> _WORK INSTRUCTION_: Give every entry again, word for word.

Stored entries:

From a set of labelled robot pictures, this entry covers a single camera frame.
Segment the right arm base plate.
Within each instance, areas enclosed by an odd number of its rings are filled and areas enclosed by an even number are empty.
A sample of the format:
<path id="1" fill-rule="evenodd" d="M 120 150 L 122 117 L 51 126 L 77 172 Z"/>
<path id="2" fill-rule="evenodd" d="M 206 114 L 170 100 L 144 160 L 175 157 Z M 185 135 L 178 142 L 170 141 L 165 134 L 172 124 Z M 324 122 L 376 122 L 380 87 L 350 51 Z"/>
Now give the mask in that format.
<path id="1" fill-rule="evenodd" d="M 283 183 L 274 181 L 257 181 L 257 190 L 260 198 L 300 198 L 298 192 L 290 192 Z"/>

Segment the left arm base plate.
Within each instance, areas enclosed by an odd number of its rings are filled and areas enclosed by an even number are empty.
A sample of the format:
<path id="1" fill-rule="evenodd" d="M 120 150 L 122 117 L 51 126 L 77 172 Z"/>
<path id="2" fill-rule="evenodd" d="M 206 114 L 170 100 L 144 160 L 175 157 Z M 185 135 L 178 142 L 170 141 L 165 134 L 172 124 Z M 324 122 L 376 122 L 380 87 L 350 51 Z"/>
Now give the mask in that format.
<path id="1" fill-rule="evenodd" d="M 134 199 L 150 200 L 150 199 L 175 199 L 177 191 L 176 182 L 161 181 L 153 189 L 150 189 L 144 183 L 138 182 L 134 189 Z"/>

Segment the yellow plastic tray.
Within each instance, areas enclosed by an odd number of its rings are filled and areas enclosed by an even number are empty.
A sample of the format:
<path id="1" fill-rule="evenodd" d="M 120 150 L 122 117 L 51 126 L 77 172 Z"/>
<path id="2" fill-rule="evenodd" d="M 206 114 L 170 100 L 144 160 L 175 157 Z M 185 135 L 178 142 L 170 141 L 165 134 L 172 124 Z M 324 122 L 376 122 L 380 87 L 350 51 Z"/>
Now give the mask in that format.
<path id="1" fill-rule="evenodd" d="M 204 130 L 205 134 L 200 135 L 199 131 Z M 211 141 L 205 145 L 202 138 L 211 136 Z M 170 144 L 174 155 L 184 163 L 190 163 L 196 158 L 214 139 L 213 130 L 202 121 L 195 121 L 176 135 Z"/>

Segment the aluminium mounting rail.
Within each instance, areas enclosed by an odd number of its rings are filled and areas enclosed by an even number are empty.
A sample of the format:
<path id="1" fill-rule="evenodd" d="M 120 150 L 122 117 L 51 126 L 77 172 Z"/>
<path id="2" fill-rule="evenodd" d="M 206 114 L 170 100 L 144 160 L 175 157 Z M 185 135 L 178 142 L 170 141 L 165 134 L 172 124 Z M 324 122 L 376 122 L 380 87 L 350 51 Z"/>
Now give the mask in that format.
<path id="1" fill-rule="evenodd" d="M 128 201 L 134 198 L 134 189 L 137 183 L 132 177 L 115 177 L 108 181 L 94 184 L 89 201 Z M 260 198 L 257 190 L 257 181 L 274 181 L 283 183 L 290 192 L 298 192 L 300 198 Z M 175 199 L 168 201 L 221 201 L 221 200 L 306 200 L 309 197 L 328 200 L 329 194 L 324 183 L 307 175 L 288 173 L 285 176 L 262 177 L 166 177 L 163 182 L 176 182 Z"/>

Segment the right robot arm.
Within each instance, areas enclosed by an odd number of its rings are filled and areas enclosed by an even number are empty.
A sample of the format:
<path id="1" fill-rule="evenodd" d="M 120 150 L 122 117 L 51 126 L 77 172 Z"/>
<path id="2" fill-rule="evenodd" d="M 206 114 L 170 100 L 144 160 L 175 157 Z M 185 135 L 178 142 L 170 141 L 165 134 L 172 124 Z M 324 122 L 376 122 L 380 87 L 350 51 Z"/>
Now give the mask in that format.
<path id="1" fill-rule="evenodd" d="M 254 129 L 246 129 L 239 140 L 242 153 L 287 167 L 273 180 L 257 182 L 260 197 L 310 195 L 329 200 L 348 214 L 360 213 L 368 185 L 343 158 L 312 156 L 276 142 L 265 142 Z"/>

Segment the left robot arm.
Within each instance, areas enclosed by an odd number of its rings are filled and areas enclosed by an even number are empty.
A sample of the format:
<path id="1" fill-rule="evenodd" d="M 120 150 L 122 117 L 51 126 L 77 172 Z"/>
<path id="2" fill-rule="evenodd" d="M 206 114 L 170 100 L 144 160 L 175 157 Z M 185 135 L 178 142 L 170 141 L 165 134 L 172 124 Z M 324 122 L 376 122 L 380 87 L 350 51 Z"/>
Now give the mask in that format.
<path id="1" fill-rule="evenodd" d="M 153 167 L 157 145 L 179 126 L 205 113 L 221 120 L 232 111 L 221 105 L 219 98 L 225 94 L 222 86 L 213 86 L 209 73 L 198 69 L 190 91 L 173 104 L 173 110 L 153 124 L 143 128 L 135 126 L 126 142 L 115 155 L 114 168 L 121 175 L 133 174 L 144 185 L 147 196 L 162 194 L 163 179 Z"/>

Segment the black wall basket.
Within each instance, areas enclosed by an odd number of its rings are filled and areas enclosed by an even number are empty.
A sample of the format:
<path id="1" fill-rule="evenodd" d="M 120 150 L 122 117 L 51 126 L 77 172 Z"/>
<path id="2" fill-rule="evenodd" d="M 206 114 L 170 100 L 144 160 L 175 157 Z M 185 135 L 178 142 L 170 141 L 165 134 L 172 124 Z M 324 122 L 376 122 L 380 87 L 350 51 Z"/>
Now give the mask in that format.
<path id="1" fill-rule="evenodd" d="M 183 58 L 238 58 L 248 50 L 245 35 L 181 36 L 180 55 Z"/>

> _WORKED SOLUTION_:
From a set of labelled robot pictures, this entry covers a single camera frame.
Segment the right arm base plate.
Within each instance, areas enclosed by an odd number of its rings are filled and areas enclosed by an even number are empty.
A sample of the format:
<path id="1" fill-rule="evenodd" d="M 120 150 L 122 117 L 51 126 L 77 172 Z"/>
<path id="2" fill-rule="evenodd" d="M 206 114 L 170 100 L 144 160 L 175 157 Z M 185 135 L 178 142 L 170 141 L 165 134 L 172 124 Z M 324 122 L 376 122 L 380 87 L 350 51 Z"/>
Now give the mask in that format.
<path id="1" fill-rule="evenodd" d="M 283 183 L 274 181 L 257 181 L 257 190 L 260 198 L 300 198 L 298 192 L 290 192 Z"/>

Segment the left arm base plate.
Within each instance, areas enclosed by an odd number of its rings are filled and areas enclosed by an even number are empty.
A sample of the format:
<path id="1" fill-rule="evenodd" d="M 120 150 L 122 117 L 51 126 L 77 172 Z"/>
<path id="2" fill-rule="evenodd" d="M 206 114 L 170 100 L 144 160 L 175 157 Z M 185 135 L 178 142 L 170 141 L 165 134 L 172 124 Z M 324 122 L 376 122 L 380 87 L 350 51 Z"/>
Now give the mask in that format.
<path id="1" fill-rule="evenodd" d="M 134 199 L 150 200 L 150 199 L 175 199 L 177 191 L 176 182 L 161 181 L 153 189 L 150 189 L 144 183 L 138 182 L 134 189 Z"/>

Segment the yellow plastic tray.
Within each instance, areas enclosed by an odd number of its rings are filled and areas enclosed by an even number are empty.
A sample of the format:
<path id="1" fill-rule="evenodd" d="M 120 150 L 122 117 L 51 126 L 77 172 Z"/>
<path id="2" fill-rule="evenodd" d="M 206 114 L 170 100 L 144 160 L 175 157 Z M 185 135 L 178 142 L 170 141 L 165 134 L 172 124 Z M 324 122 L 376 122 L 380 87 L 350 51 Z"/>
Now give the mask in that format.
<path id="1" fill-rule="evenodd" d="M 204 130 L 205 134 L 200 135 L 199 131 Z M 211 141 L 205 145 L 202 138 L 211 136 Z M 170 144 L 174 155 L 184 163 L 190 163 L 196 158 L 214 139 L 213 130 L 202 121 L 195 121 L 176 135 Z"/>

Segment the aluminium mounting rail.
Within each instance, areas enclosed by an odd number of its rings are filled and areas enclosed by an even number are empty.
A sample of the format:
<path id="1" fill-rule="evenodd" d="M 120 150 L 122 117 L 51 126 L 77 172 Z"/>
<path id="2" fill-rule="evenodd" d="M 206 114 L 170 100 L 144 160 L 175 157 Z M 185 135 L 178 142 L 170 141 L 165 134 L 172 124 Z M 324 122 L 376 122 L 380 87 L 350 51 Z"/>
Now give the mask in that format.
<path id="1" fill-rule="evenodd" d="M 128 201 L 134 198 L 134 189 L 137 183 L 132 177 L 115 177 L 108 181 L 94 184 L 89 201 Z M 260 198 L 257 190 L 257 181 L 274 181 L 283 183 L 290 192 L 298 192 L 300 198 Z M 175 199 L 168 201 L 221 201 L 221 200 L 306 200 L 309 197 L 328 200 L 329 194 L 324 183 L 307 175 L 288 173 L 285 176 L 262 177 L 166 177 L 163 182 L 176 182 Z"/>

Segment the right robot arm.
Within each instance, areas enclosed by an odd number of its rings are filled and areas enclosed by an even number are empty.
A sample of the format:
<path id="1" fill-rule="evenodd" d="M 120 150 L 122 117 L 51 126 L 77 172 Z"/>
<path id="2" fill-rule="evenodd" d="M 206 114 L 170 100 L 144 160 L 175 157 Z M 185 135 L 178 142 L 170 141 L 165 134 L 172 124 Z M 324 122 L 376 122 L 380 87 L 350 51 Z"/>
Now give the mask in that format.
<path id="1" fill-rule="evenodd" d="M 254 129 L 246 129 L 239 140 L 242 153 L 287 167 L 273 180 L 257 182 L 260 197 L 310 195 L 329 200 L 348 214 L 360 213 L 368 185 L 343 158 L 312 156 L 276 142 L 265 142 Z"/>

Segment the left robot arm.
Within each instance, areas enclosed by an odd number of its rings are filled and areas enclosed by an even number are empty.
A sample of the format:
<path id="1" fill-rule="evenodd" d="M 120 150 L 122 117 L 51 126 L 77 172 Z"/>
<path id="2" fill-rule="evenodd" d="M 206 114 L 170 100 L 144 160 L 175 157 Z M 185 135 L 178 142 L 170 141 L 165 134 L 172 124 Z M 324 122 L 376 122 L 380 87 L 350 51 Z"/>
Now give the mask in that format.
<path id="1" fill-rule="evenodd" d="M 153 167 L 157 145 L 179 126 L 205 113 L 221 120 L 232 111 L 221 105 L 219 98 L 225 94 L 222 86 L 213 86 L 209 73 L 198 69 L 190 91 L 173 104 L 173 110 L 153 124 L 143 128 L 135 126 L 126 142 L 115 155 L 114 168 L 121 175 L 133 174 L 144 185 L 147 196 L 162 194 L 163 179 Z"/>

Segment the black wall basket.
Within each instance, areas enclosed by an odd number of its rings are filled and areas enclosed by an even number are empty.
A sample of the format:
<path id="1" fill-rule="evenodd" d="M 120 150 L 122 117 L 51 126 L 77 172 Z"/>
<path id="2" fill-rule="evenodd" d="M 206 114 L 170 100 L 144 160 L 175 157 Z M 185 135 L 178 142 L 170 141 L 165 134 L 172 124 Z M 324 122 L 376 122 L 380 87 L 350 51 Z"/>
Now give the mask in that format.
<path id="1" fill-rule="evenodd" d="M 183 58 L 238 58 L 248 50 L 245 35 L 181 36 L 180 55 Z"/>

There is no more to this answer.